EXERCISE PROMPT - In your copy of the listing below, reproduce each word exactly and include no pictures.

[Opening DATASET EXTRACT section]

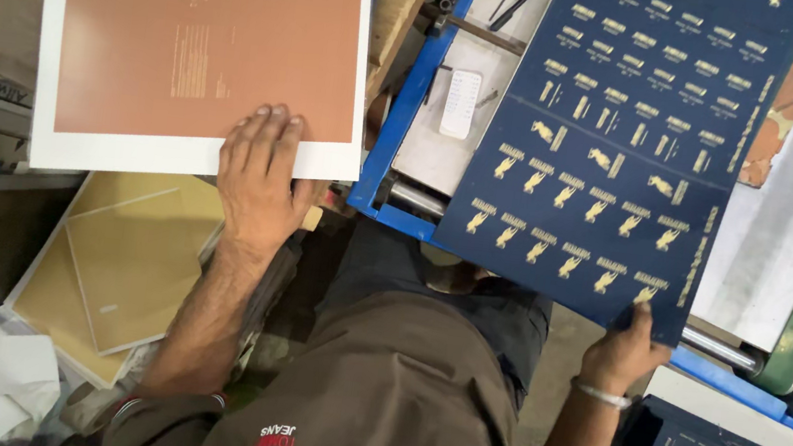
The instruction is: The person repeatedly feeds blue printed sheets into a blue industrial machine with rollers. The person picks up a sheet from a stack on the left, places it onto the machine's input tray, and guides it through the rollers. This repetitive action continues throughout the clip.
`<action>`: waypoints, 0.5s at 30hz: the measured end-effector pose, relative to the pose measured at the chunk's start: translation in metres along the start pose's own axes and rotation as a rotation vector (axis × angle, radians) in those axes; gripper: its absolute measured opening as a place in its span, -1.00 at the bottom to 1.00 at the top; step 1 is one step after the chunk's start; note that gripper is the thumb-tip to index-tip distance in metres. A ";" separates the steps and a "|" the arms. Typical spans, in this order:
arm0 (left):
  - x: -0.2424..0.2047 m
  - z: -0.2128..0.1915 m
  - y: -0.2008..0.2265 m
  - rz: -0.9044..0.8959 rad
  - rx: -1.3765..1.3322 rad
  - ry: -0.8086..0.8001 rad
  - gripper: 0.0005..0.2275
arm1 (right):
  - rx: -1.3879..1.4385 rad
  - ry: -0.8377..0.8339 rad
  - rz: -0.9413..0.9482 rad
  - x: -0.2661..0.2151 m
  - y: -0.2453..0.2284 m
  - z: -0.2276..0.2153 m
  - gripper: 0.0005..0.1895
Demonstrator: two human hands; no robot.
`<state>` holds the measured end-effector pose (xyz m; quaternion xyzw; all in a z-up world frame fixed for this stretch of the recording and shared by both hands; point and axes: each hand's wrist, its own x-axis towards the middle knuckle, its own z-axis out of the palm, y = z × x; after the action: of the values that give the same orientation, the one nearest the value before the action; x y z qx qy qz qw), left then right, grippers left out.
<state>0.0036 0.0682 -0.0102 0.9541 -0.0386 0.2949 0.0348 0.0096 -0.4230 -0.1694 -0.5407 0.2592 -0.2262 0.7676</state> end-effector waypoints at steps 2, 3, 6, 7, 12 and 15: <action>-0.002 0.001 -0.002 -0.015 0.020 -0.082 -0.58 | 0.023 0.013 0.041 0.013 0.001 0.015 -0.70; -0.003 0.000 -0.004 -0.008 0.014 -0.097 -0.57 | 0.043 0.029 0.071 0.020 0.002 0.023 -0.70; 0.002 -0.004 -0.010 0.016 -0.023 -0.157 -0.55 | 0.144 -0.054 0.192 0.029 0.004 0.037 -0.72; 0.005 -0.008 -0.015 0.026 -0.047 -0.189 -0.54 | 0.185 -0.106 0.237 0.030 0.005 0.039 -0.73; 0.022 -0.031 -0.044 -0.009 -0.332 -0.198 -0.60 | 0.034 -0.470 0.355 0.002 0.013 0.044 -0.70; 0.029 -0.036 -0.045 -0.114 -0.465 -0.066 -0.64 | -0.034 -0.626 0.451 -0.028 0.006 0.071 -0.61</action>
<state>0.0115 0.1144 0.0343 0.9303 -0.0526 0.2441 0.2688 0.0339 -0.3532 -0.1504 -0.5257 0.1286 0.1287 0.8310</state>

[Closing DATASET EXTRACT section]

WRITTEN RESPONSE -
The instruction is: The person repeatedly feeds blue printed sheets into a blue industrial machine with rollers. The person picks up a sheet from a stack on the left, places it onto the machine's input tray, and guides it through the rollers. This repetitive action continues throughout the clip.
`<action>`: waypoints, 0.5s at 30hz: the measured end-effector pose, relative to the pose measured at the chunk's start: translation in metres along the start pose's own axes and rotation as a rotation vector (axis × angle, radians) in those axes; gripper: its absolute measured opening as a place in its span, -1.00 at the bottom to 1.00 at the top; step 1 is one step after the chunk's start; note that gripper is the thumb-tip to index-tip distance in metres. A ";" separates the steps and a "|" the arms. Typical spans, in this order:
arm0 (left):
  - x: -0.2424..0.2047 m
  - z: -0.2128..0.1915 m
  - y: -0.2008..0.2265 m
  - rz: -0.9044..0.8959 rad
  - rx: -1.3765..1.3322 rad
  - ry: -0.8086..0.8001 rad
  - gripper: 0.0005..0.2275
arm1 (right):
  - rx: -1.3879..1.4385 rad
  - ry: -0.8377..0.8339 rad
  - rz: -0.9413..0.9482 rad
  - x: -0.2661..0.2151 m
  - y: -0.2453..0.2284 m
  - z: -0.2276..0.2153 m
  - gripper: 0.0005..0.1895
Demonstrator: two human hands; no robot.
`<state>` holds the measured end-effector pose (xyz m; quaternion xyzw; all in a z-up world frame fixed for this stretch of the recording and shared by both hands; point and axes: each hand's wrist, its own x-axis towards the middle knuckle, its own z-axis out of the palm, y = z × x; after the action: of the values that give the same orientation, the one nearest the value before the action; x y z qx qy qz qw), left then right, grippers left out.
<state>0.0036 0.0682 -0.0102 0.9541 -0.0386 0.2949 0.0348 0.0096 -0.4230 -0.1694 -0.5407 0.2592 -0.2262 0.7676</state> end-effector waypoints at steps 2, 3, 6, 7, 12 and 15: <action>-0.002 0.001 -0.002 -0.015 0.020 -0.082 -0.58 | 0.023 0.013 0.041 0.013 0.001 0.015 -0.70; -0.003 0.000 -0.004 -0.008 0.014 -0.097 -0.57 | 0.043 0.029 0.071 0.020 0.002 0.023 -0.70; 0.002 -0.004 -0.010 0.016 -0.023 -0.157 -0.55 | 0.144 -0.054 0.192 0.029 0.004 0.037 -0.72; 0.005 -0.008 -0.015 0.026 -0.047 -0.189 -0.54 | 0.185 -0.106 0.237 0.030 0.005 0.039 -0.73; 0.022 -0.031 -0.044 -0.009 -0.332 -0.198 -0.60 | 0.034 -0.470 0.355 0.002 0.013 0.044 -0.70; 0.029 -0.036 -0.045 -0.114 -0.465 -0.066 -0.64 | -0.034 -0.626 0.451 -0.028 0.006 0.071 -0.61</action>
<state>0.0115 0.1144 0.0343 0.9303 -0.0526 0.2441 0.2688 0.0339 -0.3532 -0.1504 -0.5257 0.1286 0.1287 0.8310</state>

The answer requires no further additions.